Betting providers not only exploit people’s addictive behavior at least as shamelessly as tobacco manufacturers, beer brewers or drug dealers. By postponing games, especially in the lower leagues where no one is paying close attention, they are making the whole game dead, like the corpse that lies dead in his apartment with a trophy at the very beginning of “Cash” due to, among other things, postponed games. That’s why, as a football fan, you could learn another lesson from “Cash”: Don’t just throw tennis balls onto the lawn against an investor in the DFL at the weekend, but against the windows of betting shops all week long.

Avoid Dortmund

The last thing you want to do is wake up one morning and be on duty in a “crime scene” police station. There is, there is no other way to call it, a toxic relationship with loyalty and decency. You can trust your superiors – prosecutors, police chiefs – even less than you do your actual superiors in real life.

The Dortmund district actually shoots the bird in this regard. And “Cash” delivers a real masterpiece. It becomes downright disturbing when you see how trust is lost, how employees are paraded around and exploited. You want to take a baseball bat and hit the flat screen. It would affect the wrong person. In addition, we are a long way from drawing conclusions about an entire city from the Sunday evening crime scene. Because of this:

Go to Dortmund

In Dortmund, perhaps not all BVB fans can agree, the world is still coming to order. This may come as a surprise after the previous episode. At least there are places where the chaos that is the world in Dortmund’s “crime scene” can be somewhat brought back into balance. Maybe just for a few minutes, but still.
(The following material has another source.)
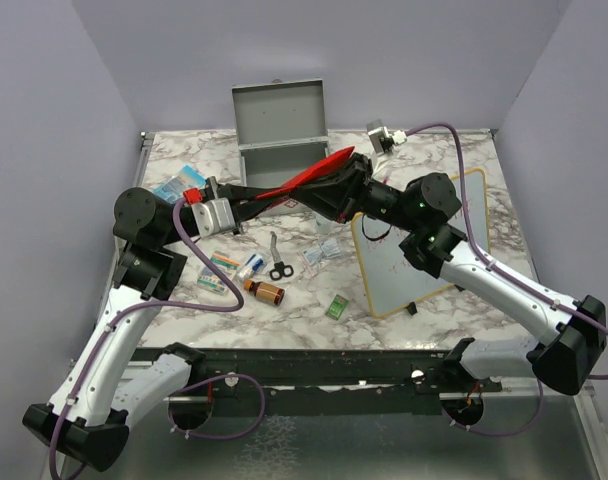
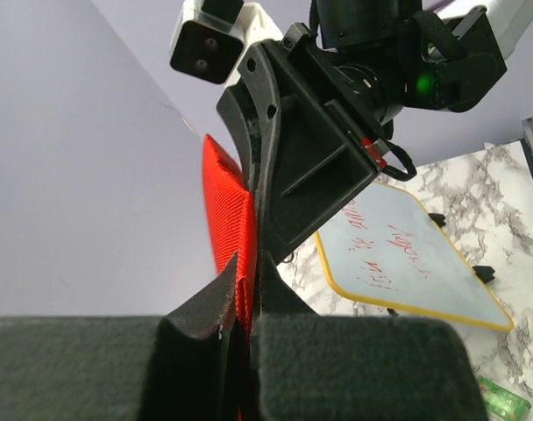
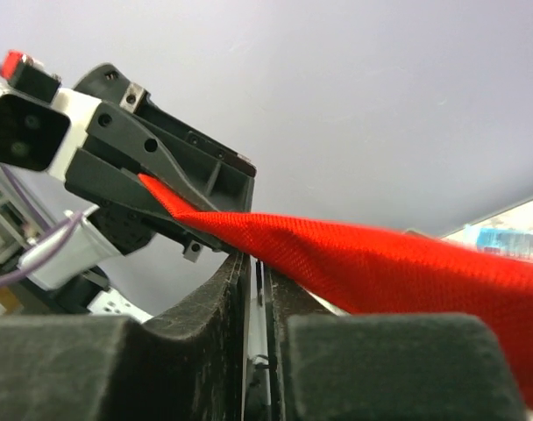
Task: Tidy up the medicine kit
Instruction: Zip the medicine pouch.
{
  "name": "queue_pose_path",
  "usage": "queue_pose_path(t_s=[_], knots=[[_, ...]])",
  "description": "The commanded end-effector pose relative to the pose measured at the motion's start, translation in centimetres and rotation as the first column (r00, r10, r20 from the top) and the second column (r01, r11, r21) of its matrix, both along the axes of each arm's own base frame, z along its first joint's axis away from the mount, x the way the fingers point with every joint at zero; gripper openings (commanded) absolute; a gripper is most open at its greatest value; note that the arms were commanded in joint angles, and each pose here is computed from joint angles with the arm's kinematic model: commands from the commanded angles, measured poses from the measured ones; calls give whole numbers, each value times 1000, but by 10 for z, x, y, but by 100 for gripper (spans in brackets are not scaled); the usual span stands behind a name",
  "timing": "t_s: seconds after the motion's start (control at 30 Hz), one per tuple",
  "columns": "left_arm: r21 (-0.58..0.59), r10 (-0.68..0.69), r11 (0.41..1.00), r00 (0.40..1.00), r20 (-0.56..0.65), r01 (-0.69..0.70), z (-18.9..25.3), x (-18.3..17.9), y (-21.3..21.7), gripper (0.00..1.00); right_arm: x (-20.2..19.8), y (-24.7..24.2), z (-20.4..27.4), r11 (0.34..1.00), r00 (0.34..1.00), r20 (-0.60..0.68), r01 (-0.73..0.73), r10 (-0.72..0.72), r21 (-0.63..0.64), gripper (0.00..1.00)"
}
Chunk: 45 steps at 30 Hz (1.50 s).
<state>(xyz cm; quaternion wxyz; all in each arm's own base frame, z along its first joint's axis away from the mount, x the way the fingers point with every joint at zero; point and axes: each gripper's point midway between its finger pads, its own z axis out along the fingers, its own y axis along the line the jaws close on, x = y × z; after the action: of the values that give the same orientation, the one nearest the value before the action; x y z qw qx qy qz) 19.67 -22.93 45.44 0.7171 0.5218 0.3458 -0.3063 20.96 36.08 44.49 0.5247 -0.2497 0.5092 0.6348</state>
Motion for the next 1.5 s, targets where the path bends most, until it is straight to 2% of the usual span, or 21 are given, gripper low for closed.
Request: queue_pose_path(t_s=[0.0,0.03,0.07,0.23,0.47,0.73,0.93,1.07,1.17,1.2,1.3,1.33,1.4,1.47], knots=[[5,-19,1000,1000,-13,19,-3,-7,1,0,1,-3,18,999,999,30,12,-14,46,6],[5,-17,1000,1000,-20,17,-3,-7,1,0,3,-3,17,999,999,23,24,-25,45,1],[6,-12,1000,999,-30,13,-4,-7,1,0,5,-4,16,998,999,12,38,-38,42,1],[0,66,998,994,-86,-66,-5,-1,9,0,23,-16,0,985,984,-48,172,-172,5,0],[-30,119,992,984,-131,-124,3,-3,18,0,46,-36,-18,934,934,-52,350,-354,-74,0],[-52,133,988,978,-162,-143,16,-18,27,0,79,-67,-41,832,842,-56,516,-536,-203,0],[-33,144,988,970,-198,-154,7,-21,29,0,105,-98,-59,777,775,-132,576,-618,-253,0],[-41,169,982,956,-239,-184,1,-15,31,0,106,-99,-62,797,792,-148,549,-592,-252,0],[-75,229,960,914,-336,-268,0,3,36,0,95,-87,-57,845,847,-128,478,-516,-239,0],[-80,245,952,894,-376,-295,-3,10,37,0,91,-85,-54,859,864,-118,455,-490,-236,3],[-83,307,912,802,-512,-402,-13,38,42,0,77,-82,-50,880,895,-89,405,-437,-250,22],[-79,322,900,778,-540,-428,-17,46,43,0,72,-83,-47,882,900,-79,397,-428,-255,28],[-71,340,884,739,-582,-462,-24,59,43,0,66,-87,-45,880,902,-71,394,-425,-264,44],[-61,358,861,688,-631,-504,-32,74,44,0,58,-92,-42,879,905,-51,395,-423,-268,56]])
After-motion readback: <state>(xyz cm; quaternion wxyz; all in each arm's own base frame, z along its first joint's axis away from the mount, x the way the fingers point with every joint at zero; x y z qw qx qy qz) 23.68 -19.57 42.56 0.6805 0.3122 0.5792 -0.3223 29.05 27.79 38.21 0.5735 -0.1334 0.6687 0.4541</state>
At least at Faber and Co., perhaps the most grounded, close to life and everyday life of all police stations, the myth of the little pub on our corner still works. Then, like sometime halfway through “Cash,” you meet for a Pilsken, just like the people of Cologne met for years for a currywurst at the little stand opposite the cathedral, and do what we now call team building. And that even works. Oh well. At least halfway.